Key consideration for 5G in production
Deterministic data transfer
Live broadcast production has a combination of requirements for networks that exists in no other industry: very high volumes (video signals), ultra-low latency, and absolute reliability. While 5G promises higher bandwidth and lower latency than 4G, the typical enhanced mobile broadband (eMBB) service is still inherently best-efforts connectivity and by design is oversubscribed with significant contention.
The asymmetry and best-efforts behavior of eMBB also make 5G less than ideal for some broadcast production, but for other applications, they may be acceptable. For example, where 5G is used as a backup connection for contribution, using eMBB may well be good enough, in the same way as the Internet, with its fluctuating bandwidth, can provide good enough connectivity as a backup.

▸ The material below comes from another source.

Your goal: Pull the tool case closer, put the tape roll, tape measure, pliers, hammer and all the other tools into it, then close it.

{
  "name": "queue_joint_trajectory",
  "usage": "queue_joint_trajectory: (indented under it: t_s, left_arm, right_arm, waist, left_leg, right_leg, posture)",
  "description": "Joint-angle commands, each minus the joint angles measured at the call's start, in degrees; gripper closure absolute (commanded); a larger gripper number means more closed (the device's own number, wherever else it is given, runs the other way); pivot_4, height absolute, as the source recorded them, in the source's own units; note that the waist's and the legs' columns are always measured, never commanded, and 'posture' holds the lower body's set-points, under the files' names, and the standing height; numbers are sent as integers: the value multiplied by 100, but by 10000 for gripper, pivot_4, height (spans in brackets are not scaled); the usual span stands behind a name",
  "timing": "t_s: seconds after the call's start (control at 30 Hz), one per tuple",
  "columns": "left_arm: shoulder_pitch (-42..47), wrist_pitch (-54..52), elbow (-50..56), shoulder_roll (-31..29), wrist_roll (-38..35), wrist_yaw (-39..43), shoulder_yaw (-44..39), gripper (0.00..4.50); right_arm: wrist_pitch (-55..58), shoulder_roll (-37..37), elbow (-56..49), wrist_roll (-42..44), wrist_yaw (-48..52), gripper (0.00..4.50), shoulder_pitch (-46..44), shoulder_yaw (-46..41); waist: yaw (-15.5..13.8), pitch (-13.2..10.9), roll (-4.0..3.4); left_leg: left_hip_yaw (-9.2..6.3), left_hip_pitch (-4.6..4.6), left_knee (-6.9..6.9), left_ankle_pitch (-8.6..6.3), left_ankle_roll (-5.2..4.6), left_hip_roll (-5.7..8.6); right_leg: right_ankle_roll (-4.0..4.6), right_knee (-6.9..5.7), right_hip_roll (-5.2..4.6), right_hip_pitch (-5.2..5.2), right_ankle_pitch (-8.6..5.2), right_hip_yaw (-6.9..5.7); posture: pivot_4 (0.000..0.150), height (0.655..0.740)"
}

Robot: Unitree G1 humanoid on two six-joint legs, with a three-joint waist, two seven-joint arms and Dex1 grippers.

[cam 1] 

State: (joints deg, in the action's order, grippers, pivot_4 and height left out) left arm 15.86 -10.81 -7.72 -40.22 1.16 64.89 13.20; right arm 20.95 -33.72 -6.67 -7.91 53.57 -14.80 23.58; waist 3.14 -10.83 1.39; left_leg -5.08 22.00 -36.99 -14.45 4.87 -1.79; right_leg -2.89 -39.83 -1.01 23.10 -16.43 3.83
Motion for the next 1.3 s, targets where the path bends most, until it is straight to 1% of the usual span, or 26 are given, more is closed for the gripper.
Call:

One of the new exciting capabilities potentially offered by 5G is the ability to reserve dedicated bandwidth for specific applications. While this bandwidth slicing capability is not yet available, it would be a very attractive proposition for broadcasters, potentially providing the QoS required for real-time production.
The question is whether 5G carriers can be persuaded to provide a “custom slice” of bandwidth for broadcast applications, when other applications maybe be more lucrative. The commercial reality is that broadcast contribution or remote production alone are unlikely to offer service providers a sufficiently large potential market to make it worthwhile for them dedicate valuable bandwidth to broadcasters. However, combining forces with other ‘niche’ areas, such as emergency services, more generic dynamic event-based data requirements and maybe military applications, could make this approach viable. Ultimately, whether broadcasters get to use a dedicated slice of bandwidth for production will probably be down to pricing.
Timing and Security
Broadcasting has very stringent requirements in terms of timing to synchronize the signals from all the various sources. In an IP world, the industry has standardized around precision time protocol (PTP). The good news is that 5G specifications include time-synch and timing accuracy information which should potentially be tight enough to meet the requirements of broadcast production. It remains to be established whether that timing information can be extracted and made available in a manner that is suitable for consuming within production devices.
Currently, the EU-funded projects, in which Nevion is contributing to, 5G-VIRTUOSA and 5G-VINNI are leading the way in investigating how to handle timing in 5G, and it’s a case of watch this space. This is also true of security where the key focus areas are authentication of devices, encryption of content and secure control channels. There are both existing and emerging standards that can be applied to this area, but it remains to be seen which will reign supreme.
5G’s place in the broadcast value chain
We are only just scratching the surface of 5G and its exact place in the broadcast value chain is still to be determined, but initiatives like 5G-VINNI and 5G-VIRTUOSA will help uncover the true potential of the technology in live broadcast production. In the meantime, broadcasters should continue to test the technologies in their broadcast environments and work with the experts to ensure that when the time comes, they are ready to adopt it in whatever capacity that may be.